Через несколько минут Оле спал глубоким сном и храпел. Его голова свисала с одного конца, а ноги — с другого.
— Бедняга! — сказал Селлен и накинул на него плед.
Постучали опять, но не условным стуком, так что Селлен счел за лучшее не отпирать; но тут стук стал так громок, что страх перед чем-нибудь серьезным исчез, и Селлен открыл дверь доктору Боргу и Левину. Борг начал:
— Фальк здесь?
— Нет!
— А что это за вязанка валяется там? — продолжал Борг и указал ногой на Оле.
— Это Оле Монтанус.
— Ах, это тот экземпляр, который Фальк имел вчера при себе. Он спит еще?
— Да, он спит.
— Он ночевал здесь?
— Да.
— Почему ты не топил? Здесь дьявольски холодно!
— Потому что у меня нет дров.
— Тогда пошли за ними! Где прислуга?
— Прислуга ушла в церковь.
— Тогда разбуди этого вола, я его пошлю.
— Нет, пусть он спит, — попросил Селлен и поправил плед на Оле, который храпел все время и продолжал храпеть.
— Ну, так я научу тебя другому фокусу. Что под твоим полом в качестве наката? Земля?
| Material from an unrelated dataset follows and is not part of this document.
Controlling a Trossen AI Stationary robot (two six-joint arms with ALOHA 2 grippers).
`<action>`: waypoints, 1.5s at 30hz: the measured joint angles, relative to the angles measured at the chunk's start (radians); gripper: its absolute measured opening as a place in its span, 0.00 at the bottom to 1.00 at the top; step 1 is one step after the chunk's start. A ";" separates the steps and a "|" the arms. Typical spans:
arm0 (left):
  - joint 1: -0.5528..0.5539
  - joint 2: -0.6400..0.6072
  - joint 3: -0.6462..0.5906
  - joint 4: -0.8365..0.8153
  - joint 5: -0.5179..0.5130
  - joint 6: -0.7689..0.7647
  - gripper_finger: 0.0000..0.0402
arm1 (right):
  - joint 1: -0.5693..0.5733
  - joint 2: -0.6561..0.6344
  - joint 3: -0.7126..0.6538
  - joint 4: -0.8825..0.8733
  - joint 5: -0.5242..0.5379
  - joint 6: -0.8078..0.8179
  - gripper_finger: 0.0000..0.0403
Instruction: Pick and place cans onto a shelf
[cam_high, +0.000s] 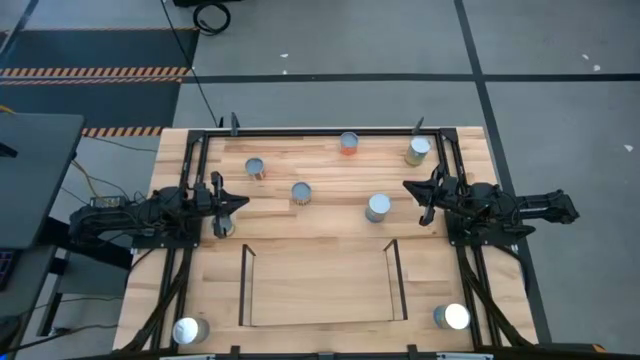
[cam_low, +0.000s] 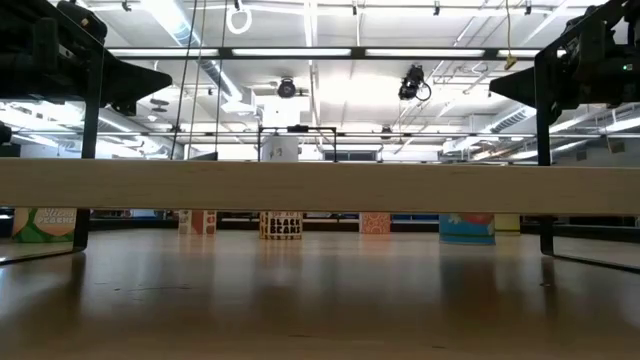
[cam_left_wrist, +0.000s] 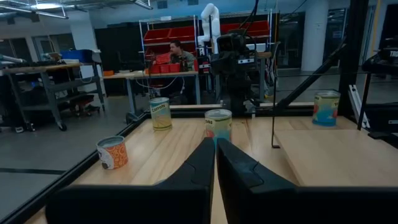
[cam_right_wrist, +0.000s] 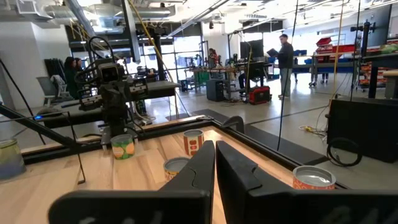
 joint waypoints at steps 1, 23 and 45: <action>0.000 0.000 0.000 0.000 0.000 0.000 0.06 | 0.000 0.000 0.000 0.000 0.000 0.000 0.06; 0.000 0.000 0.000 0.000 0.000 0.000 0.06 | 0.000 0.000 0.000 0.067 0.000 0.232 0.06; 0.000 0.000 0.000 0.000 0.000 0.000 0.06 | 0.040 0.682 0.444 -0.321 0.030 0.051 0.21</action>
— Этого я не знаю, — ответил Селлен и осторожно уселся на нескольких листах картона, разложенных на полу.
— Есть у тебя еще такой картон?
— Да, как же, — ответил Селлен и слегка покраснел у корней волос.
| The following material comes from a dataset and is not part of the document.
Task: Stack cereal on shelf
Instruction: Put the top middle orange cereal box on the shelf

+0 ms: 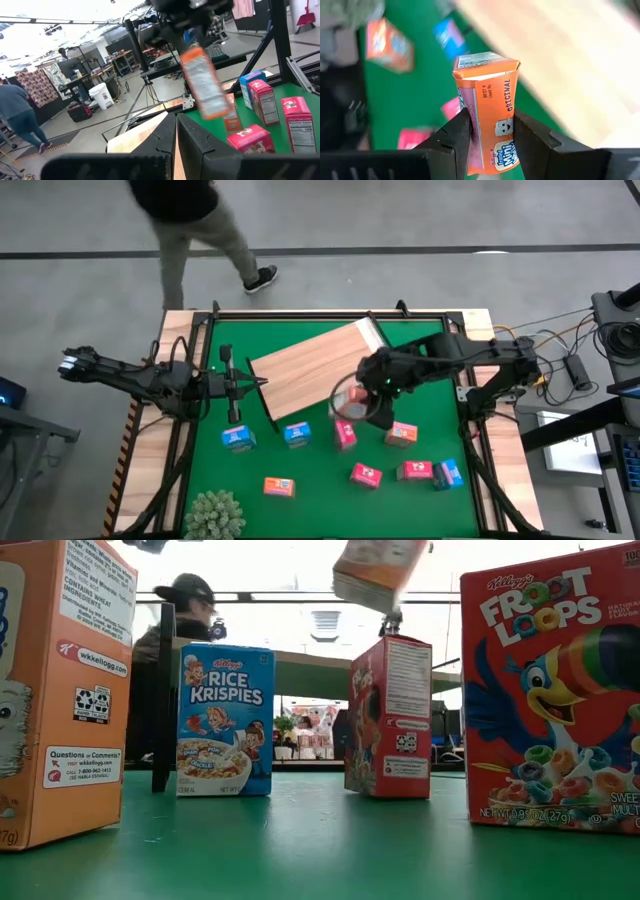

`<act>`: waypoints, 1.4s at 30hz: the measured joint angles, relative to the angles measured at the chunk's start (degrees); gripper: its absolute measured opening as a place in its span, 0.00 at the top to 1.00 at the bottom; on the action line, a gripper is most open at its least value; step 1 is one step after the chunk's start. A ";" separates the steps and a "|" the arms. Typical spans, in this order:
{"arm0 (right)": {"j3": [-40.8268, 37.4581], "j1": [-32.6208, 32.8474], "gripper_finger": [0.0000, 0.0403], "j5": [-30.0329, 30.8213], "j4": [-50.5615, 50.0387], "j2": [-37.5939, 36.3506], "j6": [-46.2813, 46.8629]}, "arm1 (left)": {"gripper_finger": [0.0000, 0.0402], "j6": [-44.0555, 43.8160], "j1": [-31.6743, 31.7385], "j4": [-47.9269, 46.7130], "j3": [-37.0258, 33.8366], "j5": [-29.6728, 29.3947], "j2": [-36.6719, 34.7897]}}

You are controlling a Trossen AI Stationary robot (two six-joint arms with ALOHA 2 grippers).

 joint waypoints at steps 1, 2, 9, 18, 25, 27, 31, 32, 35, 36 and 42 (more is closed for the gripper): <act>1.15 -0.50 0.69 1.41 0.32 0.32 -0.44 | 1.00 -0.04 -0.02 0.04 0.00 0.00 0.00; 2.12 -1.12 0.69 2.32 1.00 0.51 -1.27 | 1.00 -0.04 0.00 0.17 0.00 0.00 0.00; 6.28 -7.13 0.70 3.11 3.83 4.74 -11.63 | 1.00 0.03 0.00 0.81 0.02 0.00 -0.17; 12.35 -14.58 0.69 3.13 2.11 11.92 -22.19 | 1.00 -0.42 0.00 0.48 0.02 0.00 -0.20; 14.83 -16.51 0.67 2.71 0.70 15.36 -25.27 | 1.00 -1.57 0.00 0.35 0.02 0.00 -0.22; 14.83 -16.60 0.64 2.83 0.65 16.33 -26.13 | 1.00 -1.57 0.00 0.35 0.02 0.00 -0.24; 14.81 -16.53 0.56 3.19 0.86 17.52 -26.35 | 1.00 -1.56 -0.01 0.35 0.02 0.00 -0.20; 14.81 -16.61 0.53 3.19 0.76 17.52 -26.36 | 1.00 -1.55 0.00 0.37 0.02 0.00 -0.20; 14.70 -16.63 0.47 3.21 1.54 17.52 -26.42 | 1.00 -1.57 0.00 0.37 0.02 0.00 -0.20; 14.70 -16.65 0.46 3.31 1.68 17.50 -26.36 | 1.00 -1.57 0.00 0.37 0.02 0.00 -0.20; 16.26 -16.68 0.41 3.51 2.28 16.40 -24.44 | 1.00 -1.57 -0.01 0.39 0.02 0.00 -0.17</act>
— Мне нужен картон и каминные щипцы.
Борг получил то, чего требовал. Селлен взял свой походный стул и сел на разложенный на полу картон, как бы охраняя клад.
Борг скинул сюртук и при помощи щипцов выломал из пола сгнившую от дождя доску.
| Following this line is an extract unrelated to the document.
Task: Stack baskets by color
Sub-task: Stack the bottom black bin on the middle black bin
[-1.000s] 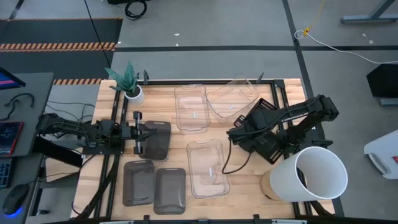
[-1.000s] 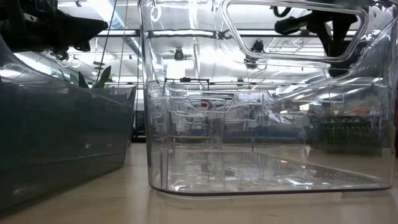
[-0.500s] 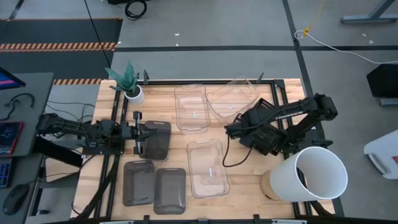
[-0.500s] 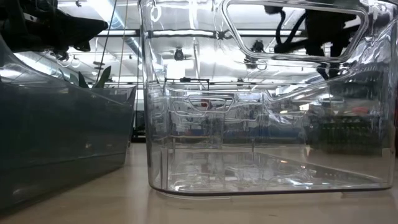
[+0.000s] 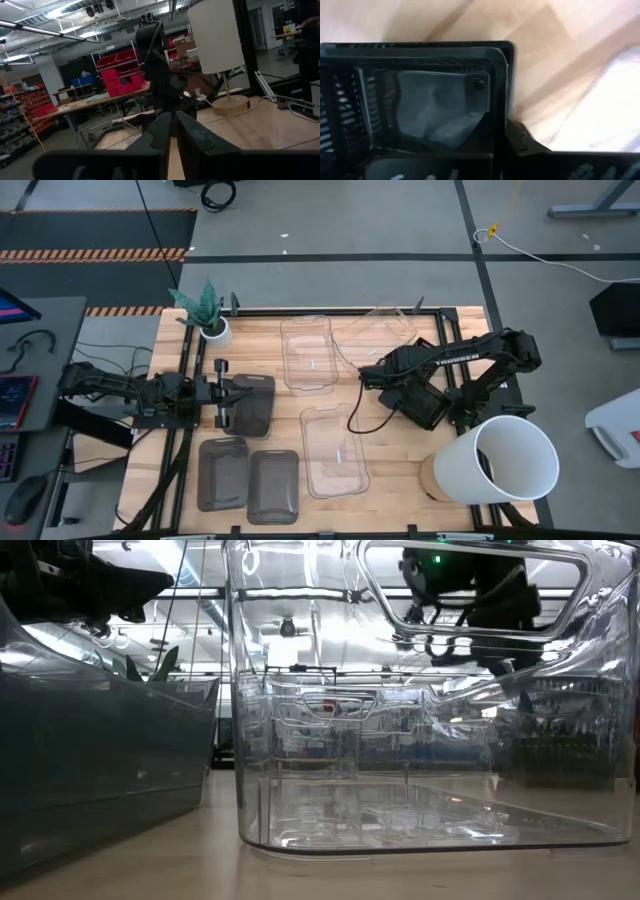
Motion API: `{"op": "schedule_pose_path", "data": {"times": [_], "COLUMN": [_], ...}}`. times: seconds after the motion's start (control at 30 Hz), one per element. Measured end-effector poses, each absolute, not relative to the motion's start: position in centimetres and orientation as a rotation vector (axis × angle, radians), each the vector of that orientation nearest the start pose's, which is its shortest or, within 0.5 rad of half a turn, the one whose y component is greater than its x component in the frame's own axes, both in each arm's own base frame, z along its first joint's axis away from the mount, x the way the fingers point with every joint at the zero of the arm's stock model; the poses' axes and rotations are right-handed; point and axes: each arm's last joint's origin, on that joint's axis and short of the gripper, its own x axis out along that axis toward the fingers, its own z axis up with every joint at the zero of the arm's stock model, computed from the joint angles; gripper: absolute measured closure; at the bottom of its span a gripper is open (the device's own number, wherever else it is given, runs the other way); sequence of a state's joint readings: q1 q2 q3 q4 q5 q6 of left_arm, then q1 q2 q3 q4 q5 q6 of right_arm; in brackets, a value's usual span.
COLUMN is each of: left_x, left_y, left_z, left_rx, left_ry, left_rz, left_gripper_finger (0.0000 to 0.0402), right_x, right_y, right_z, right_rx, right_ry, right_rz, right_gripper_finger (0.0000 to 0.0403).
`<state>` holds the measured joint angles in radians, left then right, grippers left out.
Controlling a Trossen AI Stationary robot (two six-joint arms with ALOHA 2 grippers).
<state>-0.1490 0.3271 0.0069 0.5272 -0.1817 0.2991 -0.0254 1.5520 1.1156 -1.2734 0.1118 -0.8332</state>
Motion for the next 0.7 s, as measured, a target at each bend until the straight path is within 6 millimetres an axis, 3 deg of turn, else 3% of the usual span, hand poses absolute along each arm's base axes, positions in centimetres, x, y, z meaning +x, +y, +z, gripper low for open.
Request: {"op": "schedule_pose_path", "data": {"times": [0.37, 0.53, 0.7], "left_x": [11.5, 11.5, 11.5], "left_y": [-1.2, -1.2, -1.2], "left_z": [18.8, 18.8, 18.8], "left_rx": [0.264, 0.264, 0.264], "left_ry": [-0.198, -0.198, -0.198], "left_rz": [0.063, 0.063, 0.063], "left_gripper_finger": [0.0376, 0.0369, 0.0369], "right_x": [25.0, 25.3, 26.1], "right_y": [-0.7, -0.5, -0.5], "right_z": [19.6, 19.0, 18.9], "right_rx": [-0.524, -0.331, -0.087], "right_ry": [1.552, 1.522, 1.473], "right_rz": [0.578, 0.444, 0.202], "right_gripper_finger": [0.04, 0.04, 0.04]}}
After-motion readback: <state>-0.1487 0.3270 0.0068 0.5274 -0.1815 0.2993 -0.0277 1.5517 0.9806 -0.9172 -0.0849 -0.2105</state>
— Проклятый малый! — закричал Селлен.
— Так я делал в университете в Уппсале, — сказал Борг.
— Но это не годится в Стокгольме!
— Черт подери, я мерзну и мне нужен огонь!
— Но поэтому ты не должен ломать пол посреди комнаты! Ведь это же сразу видно!
— Что мне за дело, видно ли это или нет! Я здесь не живу! Но это уже слишком!